In [15]:
# aggregate_climate_by_adm3.py

import duckdb
import pandas as pd

# Connect to DuckDB database (with spatial extension)
con = duckdb.connect('db/india_model.ddb')
con.execute("INSTALL spatial; LOAD spatial;")

# Aggregate climate data by ADM3 region and date using correct column names
query = """
SELECT
    m.GID_3 as gid,
    m.NAME_3 as name,
    c.date,
    AVG(c.t2m) AS avg_temperature,
    SUM(c.tp) AS total_precipitation,
    AVG(c.swvl1) AS avg_soil_moisture,
    AVG(c.u10) AS avg_wind_u,
    AVG(c.v10) AS avg_wind_v,
    AVG(c.ssrd) AS avg_solar_radiation
FROM climate_data AS c
LEFT JOIN point_to_region_mapping AS m
    ON c.latitude = m.latitude AND c.longitude = m.longitude
WHERE m.GID_3 IS NOT NULL
GROUP BY m.GID_3, m.NAME_3, c.date
ORDER BY m.GID_3, c.date
"""

# Run the query and save the result
df = con.execute(query).fetchdf()
df['date'] = pd.to_datetime(df['date']).dt.date

# Convert temperature from Kelvin to Celsius
if 'avg_temperature' in df.columns:
    df['avg_temperature'] = df['avg_temperature'] - 273.15

# Add primary key and title columns
df['primary_key'] = df['gid'].astype(str) + '_' + df['date'].astype(str)
df['title'] = df['name'].astype(str) + ' - ' + df['date'].astype(str)


# Move primary_key to the first column and title to the second
cols = ['primary_key', 'title'] + [col for col in df.columns if col not in ['primary_key', 'title']]
df = df[cols]

df.to_parquet("output/climate_agg_by_adm3.parquet")

print("Aggregated climate data per ADM3 saved to output/climate_agg_by_adm3.parquet with primary_key and title columns added. Temperature is now in Celsius.")

Aggregated climate data per ADM3 saved to output/climate_agg_by_adm3.parquet with primary_key and title columns added. Temperature is now in Celsius.

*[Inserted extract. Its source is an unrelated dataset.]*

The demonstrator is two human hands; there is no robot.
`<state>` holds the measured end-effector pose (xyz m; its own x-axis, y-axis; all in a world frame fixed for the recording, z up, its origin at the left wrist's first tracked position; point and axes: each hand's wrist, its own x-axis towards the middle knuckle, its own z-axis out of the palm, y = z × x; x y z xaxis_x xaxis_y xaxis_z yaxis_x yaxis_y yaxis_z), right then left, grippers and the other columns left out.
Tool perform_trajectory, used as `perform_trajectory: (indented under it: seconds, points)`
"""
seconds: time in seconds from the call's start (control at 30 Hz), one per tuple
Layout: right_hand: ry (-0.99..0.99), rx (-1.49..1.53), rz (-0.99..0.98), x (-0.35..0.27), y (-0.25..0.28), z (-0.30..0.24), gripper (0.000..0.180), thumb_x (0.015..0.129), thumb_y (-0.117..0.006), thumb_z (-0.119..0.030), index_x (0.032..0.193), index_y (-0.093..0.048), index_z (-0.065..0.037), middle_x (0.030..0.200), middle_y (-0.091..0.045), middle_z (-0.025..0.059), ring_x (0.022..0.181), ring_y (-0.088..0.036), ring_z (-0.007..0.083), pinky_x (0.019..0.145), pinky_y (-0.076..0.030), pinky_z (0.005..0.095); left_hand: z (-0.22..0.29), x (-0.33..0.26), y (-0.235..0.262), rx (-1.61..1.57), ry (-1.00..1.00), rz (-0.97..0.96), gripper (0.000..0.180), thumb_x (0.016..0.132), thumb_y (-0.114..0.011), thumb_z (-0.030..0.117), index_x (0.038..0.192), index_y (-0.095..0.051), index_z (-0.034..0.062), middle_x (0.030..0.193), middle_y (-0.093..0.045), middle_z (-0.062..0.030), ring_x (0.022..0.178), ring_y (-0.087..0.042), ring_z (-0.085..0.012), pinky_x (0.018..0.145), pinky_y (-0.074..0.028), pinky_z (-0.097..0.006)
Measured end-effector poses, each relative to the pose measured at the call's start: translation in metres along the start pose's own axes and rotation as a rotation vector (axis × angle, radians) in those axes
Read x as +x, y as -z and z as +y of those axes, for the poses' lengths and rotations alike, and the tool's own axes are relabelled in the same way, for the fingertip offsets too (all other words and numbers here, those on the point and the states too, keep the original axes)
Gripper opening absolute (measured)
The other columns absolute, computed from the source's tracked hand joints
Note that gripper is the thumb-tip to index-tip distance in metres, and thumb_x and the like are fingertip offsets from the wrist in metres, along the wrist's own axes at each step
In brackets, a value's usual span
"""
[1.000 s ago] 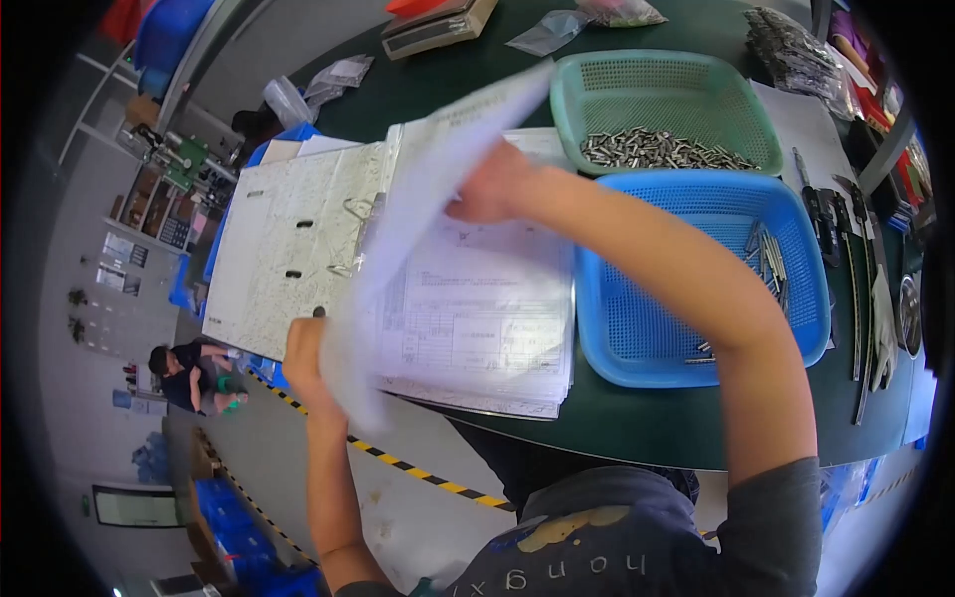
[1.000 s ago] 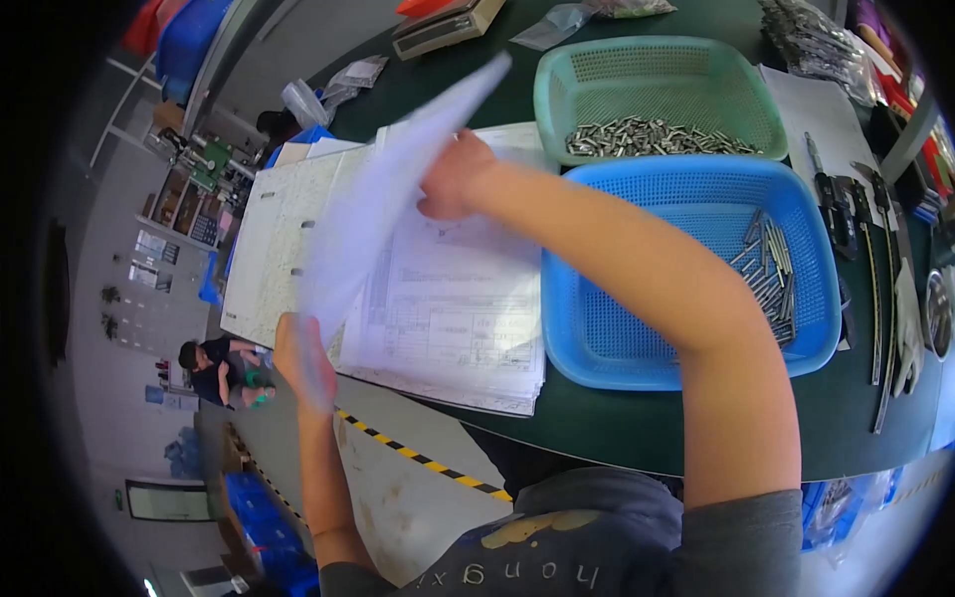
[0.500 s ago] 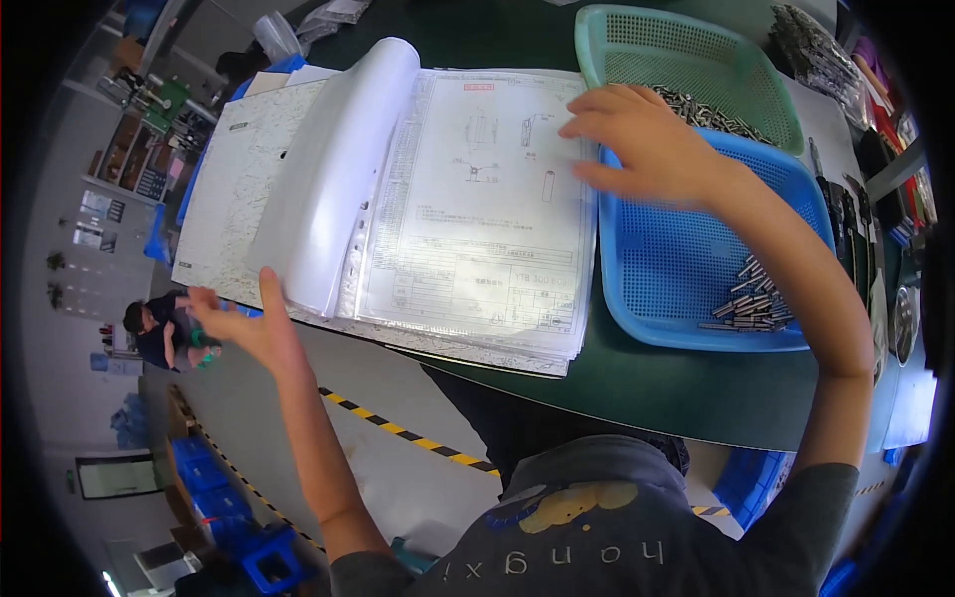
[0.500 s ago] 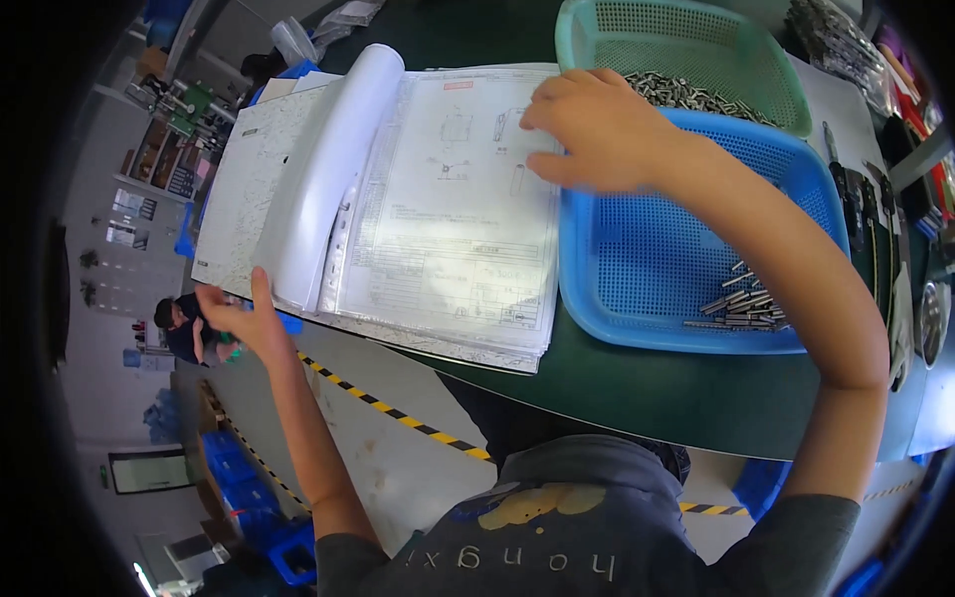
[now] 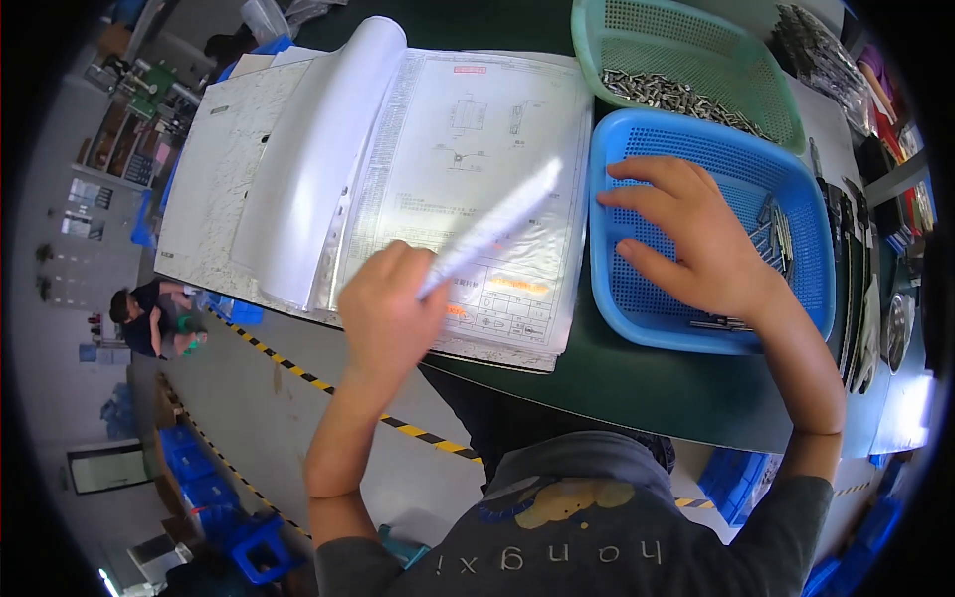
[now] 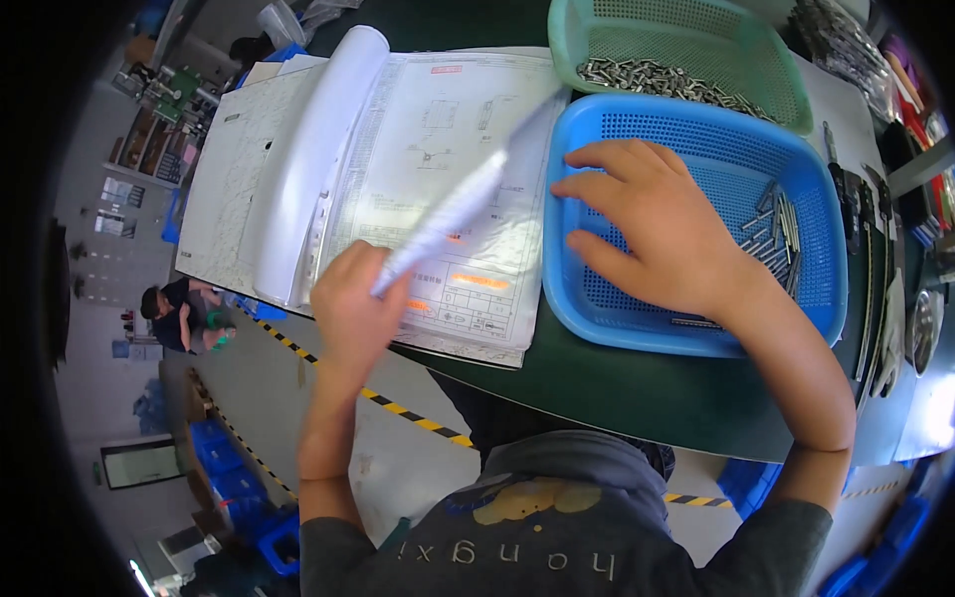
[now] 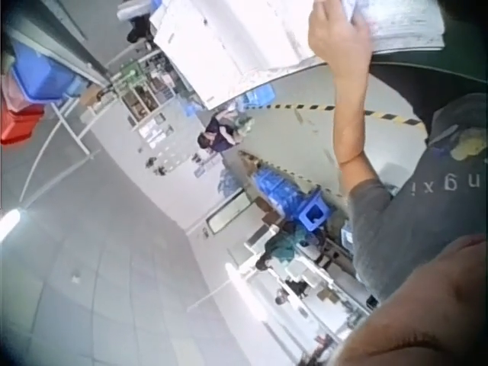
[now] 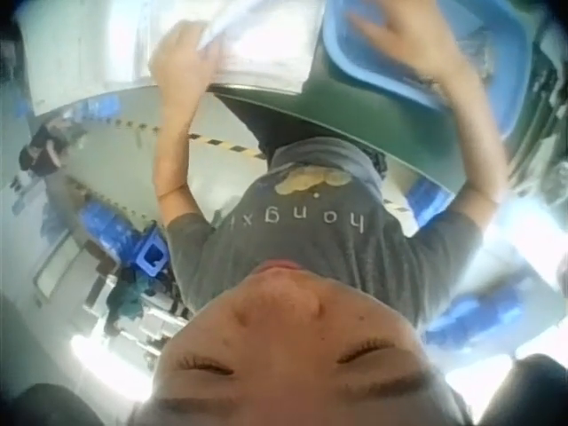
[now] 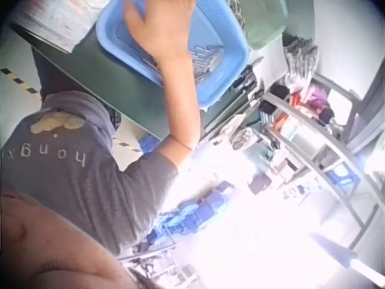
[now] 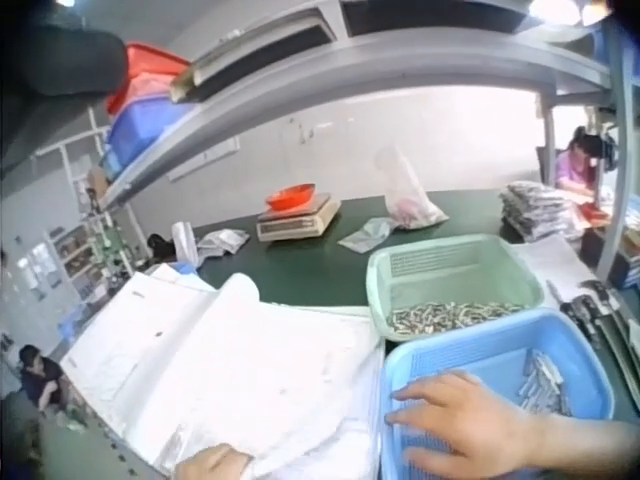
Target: Measure metal components using calipers and a micrometer and verify against documentation.
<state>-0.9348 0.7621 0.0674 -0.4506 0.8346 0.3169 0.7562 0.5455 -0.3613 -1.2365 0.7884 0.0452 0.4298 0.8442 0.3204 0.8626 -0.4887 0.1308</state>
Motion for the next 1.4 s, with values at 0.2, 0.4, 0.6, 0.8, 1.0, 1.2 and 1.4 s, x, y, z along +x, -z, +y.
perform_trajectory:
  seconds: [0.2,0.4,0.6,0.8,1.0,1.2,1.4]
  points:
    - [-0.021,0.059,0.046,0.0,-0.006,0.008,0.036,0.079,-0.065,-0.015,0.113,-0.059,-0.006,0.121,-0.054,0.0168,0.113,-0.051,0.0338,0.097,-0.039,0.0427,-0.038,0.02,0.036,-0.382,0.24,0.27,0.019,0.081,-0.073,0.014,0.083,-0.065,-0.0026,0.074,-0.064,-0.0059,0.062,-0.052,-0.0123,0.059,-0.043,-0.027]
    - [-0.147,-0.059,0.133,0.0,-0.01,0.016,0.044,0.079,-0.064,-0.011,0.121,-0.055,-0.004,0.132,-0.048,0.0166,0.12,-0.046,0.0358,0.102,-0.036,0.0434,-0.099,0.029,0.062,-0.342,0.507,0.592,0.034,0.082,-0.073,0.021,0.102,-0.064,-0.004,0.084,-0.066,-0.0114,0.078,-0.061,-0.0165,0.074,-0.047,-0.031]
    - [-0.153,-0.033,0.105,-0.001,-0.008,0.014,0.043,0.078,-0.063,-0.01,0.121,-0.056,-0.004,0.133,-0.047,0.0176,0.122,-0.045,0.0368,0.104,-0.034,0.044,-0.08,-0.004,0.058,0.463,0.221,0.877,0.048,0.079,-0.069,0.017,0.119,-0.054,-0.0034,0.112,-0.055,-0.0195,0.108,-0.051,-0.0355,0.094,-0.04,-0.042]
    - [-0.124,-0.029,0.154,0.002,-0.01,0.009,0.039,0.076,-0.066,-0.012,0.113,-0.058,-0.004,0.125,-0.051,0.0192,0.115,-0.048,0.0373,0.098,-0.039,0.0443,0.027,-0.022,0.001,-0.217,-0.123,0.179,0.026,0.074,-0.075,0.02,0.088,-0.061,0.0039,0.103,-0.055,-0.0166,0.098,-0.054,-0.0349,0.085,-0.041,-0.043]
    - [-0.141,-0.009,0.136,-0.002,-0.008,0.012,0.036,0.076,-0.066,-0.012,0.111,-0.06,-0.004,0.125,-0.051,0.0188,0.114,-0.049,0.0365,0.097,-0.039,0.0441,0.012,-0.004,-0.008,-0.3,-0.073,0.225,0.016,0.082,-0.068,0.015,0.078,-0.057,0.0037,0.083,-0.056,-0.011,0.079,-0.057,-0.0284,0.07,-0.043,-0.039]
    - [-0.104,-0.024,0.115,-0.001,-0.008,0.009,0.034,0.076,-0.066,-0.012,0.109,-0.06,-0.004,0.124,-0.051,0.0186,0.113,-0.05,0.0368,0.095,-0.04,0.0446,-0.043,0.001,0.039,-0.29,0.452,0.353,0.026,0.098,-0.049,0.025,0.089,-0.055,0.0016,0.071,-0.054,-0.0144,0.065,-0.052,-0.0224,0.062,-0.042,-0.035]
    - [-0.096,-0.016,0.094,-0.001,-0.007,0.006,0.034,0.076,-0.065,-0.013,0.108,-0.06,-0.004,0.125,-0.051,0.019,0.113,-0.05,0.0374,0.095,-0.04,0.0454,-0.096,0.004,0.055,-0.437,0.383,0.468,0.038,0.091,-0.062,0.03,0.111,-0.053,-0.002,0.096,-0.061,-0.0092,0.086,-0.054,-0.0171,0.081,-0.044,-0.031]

# Foundry Time Series Sync Format for Climate Data

This notebook cell demonstrates how to transform aggregated climate data into the long-format structure required for Foundry time series syncs. Each row represents a single value for a region, parameter, and timestamp, making it easy to add new parameters and fully compatible with Foundry's time series tools.

In [16]:
# After df is created and temperature is converted to Celsius

# Melt the DataFrame to long format for time series sync
long_df = df.melt(
    id_vars=["gid", "name", "date", "primary_key", "title"],
    value_vars=[
        "avg_temperature",
        "total_precipitation",
        "avg_soil_moisture",
        "avg_wind_u",
        "avg_wind_v",
        "avg_solar_radiation"
    ],
    var_name="parameter",
    value_name="value"
)

# Rename columns to match Foundry time series sync requirements
long_df = long_df.rename(columns={
    "gid": "series_id",   # Series ID for the time series
    "date": "timestamp"   # Timestamp column
})

# Select and order columns for Foundry time series sync
long_df = long_df[[
    "series_id",    # Region GID (ADM3)
    "timestamp",    # Timestamp (date)
    "parameter",    # Parameter name (e.g., avg_temperature)
    "value",        # Value for the parameter
    "name",         # Region name (optional, for context)
    "primary_key",  # Unique row key (optional)
    "title"         # Title (optional)
]]

# Save to Parquet for Foundry time series sync
long_df.to_parquet("output/climate_agg_by_adm3_timeseries.parquet")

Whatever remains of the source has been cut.